Diesen Text veröffentlichen wir in Kooperation mit dem Portal www.klimadiplomatie.de
"Sie glauben, dass es nicht vorwärtsgeht?" Christiana Figueres, die Chefin des UN-Klimasekretariats, gibt bei einer Pressekonferenz in Paris gleich die Antwort: "Im Moment passiert hier so viel, dass Sie gar nicht hinterher kommen, das alles aufzuschreiben."

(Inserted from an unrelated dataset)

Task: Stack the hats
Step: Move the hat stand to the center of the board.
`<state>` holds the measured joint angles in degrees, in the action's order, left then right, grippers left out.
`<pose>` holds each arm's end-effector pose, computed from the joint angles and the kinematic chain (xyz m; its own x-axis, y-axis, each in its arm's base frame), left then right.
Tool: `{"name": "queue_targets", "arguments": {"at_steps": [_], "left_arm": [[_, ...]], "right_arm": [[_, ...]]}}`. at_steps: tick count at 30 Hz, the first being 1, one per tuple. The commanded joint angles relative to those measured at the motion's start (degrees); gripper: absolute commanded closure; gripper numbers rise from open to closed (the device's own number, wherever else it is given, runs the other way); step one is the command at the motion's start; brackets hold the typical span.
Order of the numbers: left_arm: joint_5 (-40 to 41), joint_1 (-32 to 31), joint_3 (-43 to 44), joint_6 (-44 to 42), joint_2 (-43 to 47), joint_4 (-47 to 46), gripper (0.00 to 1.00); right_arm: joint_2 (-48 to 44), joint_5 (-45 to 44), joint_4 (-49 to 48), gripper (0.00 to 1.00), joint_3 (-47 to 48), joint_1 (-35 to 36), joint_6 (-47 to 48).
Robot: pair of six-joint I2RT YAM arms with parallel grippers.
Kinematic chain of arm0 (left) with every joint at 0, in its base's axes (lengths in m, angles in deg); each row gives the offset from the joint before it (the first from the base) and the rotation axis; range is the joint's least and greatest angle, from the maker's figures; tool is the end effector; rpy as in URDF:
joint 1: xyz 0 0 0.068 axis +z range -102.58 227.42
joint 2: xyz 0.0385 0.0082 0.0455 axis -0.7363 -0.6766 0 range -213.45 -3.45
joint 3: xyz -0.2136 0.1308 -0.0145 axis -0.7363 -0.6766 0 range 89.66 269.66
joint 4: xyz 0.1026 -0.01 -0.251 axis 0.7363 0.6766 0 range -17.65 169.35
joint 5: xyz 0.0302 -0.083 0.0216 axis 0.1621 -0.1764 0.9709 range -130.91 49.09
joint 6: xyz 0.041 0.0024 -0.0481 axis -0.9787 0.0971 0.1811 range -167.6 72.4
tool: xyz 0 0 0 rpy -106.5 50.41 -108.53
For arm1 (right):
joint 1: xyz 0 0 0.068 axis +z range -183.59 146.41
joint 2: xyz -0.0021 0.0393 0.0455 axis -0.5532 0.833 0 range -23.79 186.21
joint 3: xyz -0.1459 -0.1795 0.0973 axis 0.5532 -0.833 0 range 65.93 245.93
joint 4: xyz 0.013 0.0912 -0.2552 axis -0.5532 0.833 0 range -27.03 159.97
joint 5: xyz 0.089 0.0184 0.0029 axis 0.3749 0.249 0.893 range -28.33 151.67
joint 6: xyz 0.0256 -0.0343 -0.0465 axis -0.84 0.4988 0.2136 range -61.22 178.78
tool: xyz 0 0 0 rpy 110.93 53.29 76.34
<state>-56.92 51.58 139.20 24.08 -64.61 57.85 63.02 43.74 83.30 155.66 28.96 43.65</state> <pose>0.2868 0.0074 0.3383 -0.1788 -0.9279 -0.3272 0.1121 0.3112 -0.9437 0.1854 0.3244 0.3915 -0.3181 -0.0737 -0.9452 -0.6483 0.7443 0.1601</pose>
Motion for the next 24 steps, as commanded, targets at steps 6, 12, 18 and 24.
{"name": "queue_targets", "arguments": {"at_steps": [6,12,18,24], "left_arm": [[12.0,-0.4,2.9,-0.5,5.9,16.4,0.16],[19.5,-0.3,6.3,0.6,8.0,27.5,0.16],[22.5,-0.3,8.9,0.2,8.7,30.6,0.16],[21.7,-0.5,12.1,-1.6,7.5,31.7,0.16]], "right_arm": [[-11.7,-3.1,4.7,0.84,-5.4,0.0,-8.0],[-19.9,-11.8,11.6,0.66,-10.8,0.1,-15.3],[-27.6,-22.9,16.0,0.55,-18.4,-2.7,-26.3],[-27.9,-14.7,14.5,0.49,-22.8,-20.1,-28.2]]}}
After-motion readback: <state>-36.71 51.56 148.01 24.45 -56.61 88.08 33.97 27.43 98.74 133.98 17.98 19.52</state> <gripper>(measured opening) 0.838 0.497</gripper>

Diese optimistische Einschätzung teilt auch Todd Stern, der Chefunterhändler der USA beim Klimagipfel: "Wir haben einen guten Start hingelegt. Es gibt Probleme bei allen Themen, aber wir sind mit viel positivem Momentum gestartet. 185 Länder haben einen Klimaschutzplan vorgelegt. Das ist eine bemerkenswerte Zahl."
In Hintergrundgesprächen klingt das oft anders: "Die Delegationen einiger Länder haben die Anweisung, sich diese Woche nicht zu bewegen", sagt ein europäischer Diplomat. Das zeige sich etwa in der Frage, wo die nationalen Klimapläne verankert werden sollen. Hier gebe es drei Möglichkeiten: in einem Anhang des Paris-Abkommens, in einem Register des UN-Klimasekretariats oder auf einer Internetseite. "Die Unterschiede zwischen diesen drei Optionen sind marginal. Aber selbst bei einer so einfachen Frage konnte man sich bislang nicht einigen."
Dabei rennt den Unterhändlern die Zeit davon: Am Donnerstagabend sollen die Untergruppen des Haupt-Verhandlungsstrangs ihre Resultate abliefern. Anschließend folgt ein 26-stündiger Verhandlungsmarathon: Von Freitagmorgen zehn Uhr bis Samstagmittag zwölf Uhr soll im Plenum ein neuer Vertragstext ausgehandelt werden, der es den Ministern in der kommenden Woche ermöglicht, die wichtigen politischen Entscheidungen zu treffen.
Frankreich könnte zu eigenem Textvorschlag gezwungen sein
Doch der bereits erwähnte Diplomat glaubt nicht, dass dies gelingt: "Wir werden am Samstag nicht in der Lage sein, den gewünschten Text abzuliefern. Der Text wird vielleicht ein bisschen kürzer sein, aber immer noch Hunderte von eckigen Klammern enthalten." Jede Klammer steht für eine ungeklärte Frage.
Mit diesem Szenario würde die französische Konferenz-Präsidentschaft vor eine hochriskante Wahl gestellt: Sie kann den Diplomaten mehr Zeit geben, aber ohne Erfolgsgarantie. Oder sie kann einen eigenen Textvorschlag machen. Wird dieser akzeptiert, ist alles gut, wird er abgelehnt, hat Frankreich seine Autorität in den Verhandlungen verspielt.
Für beides gibt es Beispiele in der Geschichte der Klimaverhandlungen. Der Gipfel in Kopenhagen ist vor sechs Jahren unter anderem an einem missglückten Textvorschlags Dänemarks gescheitert. Ein Jahr später in Mexiko konnten die Gastgeber hingegen der Konferenz mit einem eigenen Textvorschlag zum Erfolg verhelfen. Letzte Nacht fand daher eine Bestandesaufnahme statt. "Wir wollen herausfinden, wo der Prozess steht", sagte Laurent Fabius, Frankreichs Außenminister und Präsident der UN-Klimakonferenz, am heutigen Mittwochabend.